= Beginning of Section =

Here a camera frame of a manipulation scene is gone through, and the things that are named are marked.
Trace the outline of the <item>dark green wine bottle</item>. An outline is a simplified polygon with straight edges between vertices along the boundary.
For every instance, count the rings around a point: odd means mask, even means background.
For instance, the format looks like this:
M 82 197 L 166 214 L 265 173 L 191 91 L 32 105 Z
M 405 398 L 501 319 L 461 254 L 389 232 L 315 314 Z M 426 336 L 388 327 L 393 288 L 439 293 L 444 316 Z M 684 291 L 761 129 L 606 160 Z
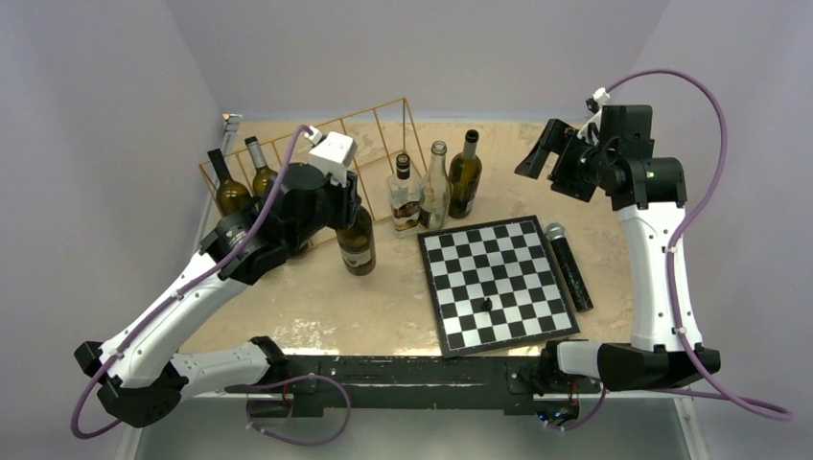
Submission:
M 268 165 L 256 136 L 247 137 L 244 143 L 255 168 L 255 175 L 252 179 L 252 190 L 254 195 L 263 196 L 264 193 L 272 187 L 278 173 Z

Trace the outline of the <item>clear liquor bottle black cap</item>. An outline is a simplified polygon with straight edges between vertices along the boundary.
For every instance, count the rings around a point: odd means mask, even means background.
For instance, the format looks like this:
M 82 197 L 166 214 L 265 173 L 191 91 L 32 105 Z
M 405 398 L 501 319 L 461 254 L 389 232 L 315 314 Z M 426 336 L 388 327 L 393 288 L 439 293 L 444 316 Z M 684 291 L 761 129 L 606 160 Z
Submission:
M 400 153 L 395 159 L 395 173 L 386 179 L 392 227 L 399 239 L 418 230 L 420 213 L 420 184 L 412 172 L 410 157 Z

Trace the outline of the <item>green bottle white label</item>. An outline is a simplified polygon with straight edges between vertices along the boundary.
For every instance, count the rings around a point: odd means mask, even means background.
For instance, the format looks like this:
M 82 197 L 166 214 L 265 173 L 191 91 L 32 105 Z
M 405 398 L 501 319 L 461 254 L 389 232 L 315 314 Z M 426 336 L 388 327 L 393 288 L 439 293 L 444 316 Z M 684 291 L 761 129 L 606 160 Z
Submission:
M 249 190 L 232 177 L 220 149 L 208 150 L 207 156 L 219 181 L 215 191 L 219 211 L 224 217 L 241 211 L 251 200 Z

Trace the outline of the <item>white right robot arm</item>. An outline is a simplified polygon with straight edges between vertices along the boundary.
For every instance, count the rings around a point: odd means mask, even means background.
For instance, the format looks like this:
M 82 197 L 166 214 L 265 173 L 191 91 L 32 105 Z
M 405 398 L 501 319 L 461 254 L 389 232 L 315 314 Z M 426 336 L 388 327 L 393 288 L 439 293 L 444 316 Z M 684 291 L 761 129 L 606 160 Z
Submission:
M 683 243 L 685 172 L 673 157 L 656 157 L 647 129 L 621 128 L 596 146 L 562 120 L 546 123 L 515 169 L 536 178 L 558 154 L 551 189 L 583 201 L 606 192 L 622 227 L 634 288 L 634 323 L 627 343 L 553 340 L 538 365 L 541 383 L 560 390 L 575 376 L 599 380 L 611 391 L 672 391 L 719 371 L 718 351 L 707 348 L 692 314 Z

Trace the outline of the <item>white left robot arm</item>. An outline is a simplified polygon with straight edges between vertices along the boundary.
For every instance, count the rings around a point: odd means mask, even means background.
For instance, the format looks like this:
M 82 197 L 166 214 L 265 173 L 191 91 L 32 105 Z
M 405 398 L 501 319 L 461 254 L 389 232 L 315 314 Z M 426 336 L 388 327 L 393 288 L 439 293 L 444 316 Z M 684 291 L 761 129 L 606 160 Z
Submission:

= End of Section =

● WORK INSTRUCTION
Give the records above again verbatim, pictures omitted.

● EXERCISE RESULT
Here a camera frame of a manipulation scene is gone through, and the things that are named are marked.
Trace the outline of the <item>dark green wine bottle</item>. An outline is a simplified polygon with straight edges between vertices along the boundary.
For every instance, count the rings around a point: odd means mask, even means background.
For instance, the format looks like this:
M 82 197 L 166 214 L 265 173 L 191 91 L 32 105 Z
M 405 398 L 501 319 L 461 254 L 389 232 L 315 314 Z M 426 336 L 388 327 L 393 288 L 439 293 L 444 316 Z M 684 291 L 761 129 L 606 160 Z
Submission:
M 268 165 L 256 136 L 247 137 L 244 143 L 255 168 L 255 175 L 252 179 L 252 190 L 254 195 L 263 196 L 264 193 L 272 187 L 278 173 Z

Trace the outline of the <item>clear liquor bottle black cap</item>. An outline is a simplified polygon with straight edges between vertices along the boundary.
For every instance, count the rings around a point: odd means mask, even means background.
For instance, the format looks like this:
M 82 197 L 166 214 L 265 173 L 191 91 L 32 105 Z
M 405 398 L 501 319 L 461 254 L 389 232 L 315 314 Z M 426 336 L 388 327 L 393 288 L 439 293 L 444 316 Z M 684 291 L 761 129 L 606 160 Z
Submission:
M 400 153 L 395 159 L 395 173 L 386 179 L 392 227 L 399 239 L 418 230 L 420 213 L 420 184 L 412 172 L 410 157 Z

Trace the outline of the <item>green bottle white label</item>. An outline is a simplified polygon with straight edges between vertices along the boundary.
For every instance, count the rings around a point: odd means mask, even means background.
For instance, the format looks like this:
M 82 197 L 166 214 L 265 173 L 191 91 L 32 105 Z
M 405 398 L 501 319 L 461 254 L 389 232 L 315 314 Z M 426 336 L 388 327 L 393 288 L 439 293 L 444 316 Z M 684 291 L 761 129 L 606 160 Z
Submission:
M 249 190 L 232 177 L 220 149 L 208 150 L 207 156 L 219 181 L 215 191 L 219 211 L 224 217 L 241 211 L 251 200 Z

Trace the outline of the <item>white right robot arm</item>. An outline is a simplified polygon with straight edges between vertices along the boundary.
For every instance, count the rings around a point: odd means mask, even means background.
For instance, the format looks like this:
M 82 197 L 166 214 L 265 173 L 191 91 L 32 105 Z
M 405 398 L 501 319 L 461 254 L 389 232 L 315 314 Z M 426 336 L 388 327 L 393 288 L 439 293 L 444 316 Z M 684 291 L 761 129 L 606 160 Z
Submission:
M 683 243 L 685 172 L 673 157 L 656 157 L 647 129 L 621 128 L 596 146 L 562 120 L 546 123 L 515 169 L 536 178 L 558 154 L 551 189 L 583 201 L 606 192 L 622 227 L 634 288 L 634 323 L 627 343 L 553 340 L 538 365 L 541 383 L 560 390 L 575 376 L 599 380 L 611 391 L 672 391 L 719 371 L 718 351 L 707 348 L 692 314 Z

Trace the outline of the <item>white left robot arm</item>. An outline is a simplified polygon with straight edges between vertices along the boundary.
For every instance, count the rings around a point: odd means mask, even means background.
For instance, the format looks like this:
M 82 197 L 166 214 L 265 173 L 191 91 L 32 105 Z
M 405 398 L 501 319 L 461 254 L 389 232 L 315 314 Z M 426 336 L 388 327 L 393 288 L 439 293 L 444 316 Z M 684 291 L 761 129 L 606 160 Z
Submission:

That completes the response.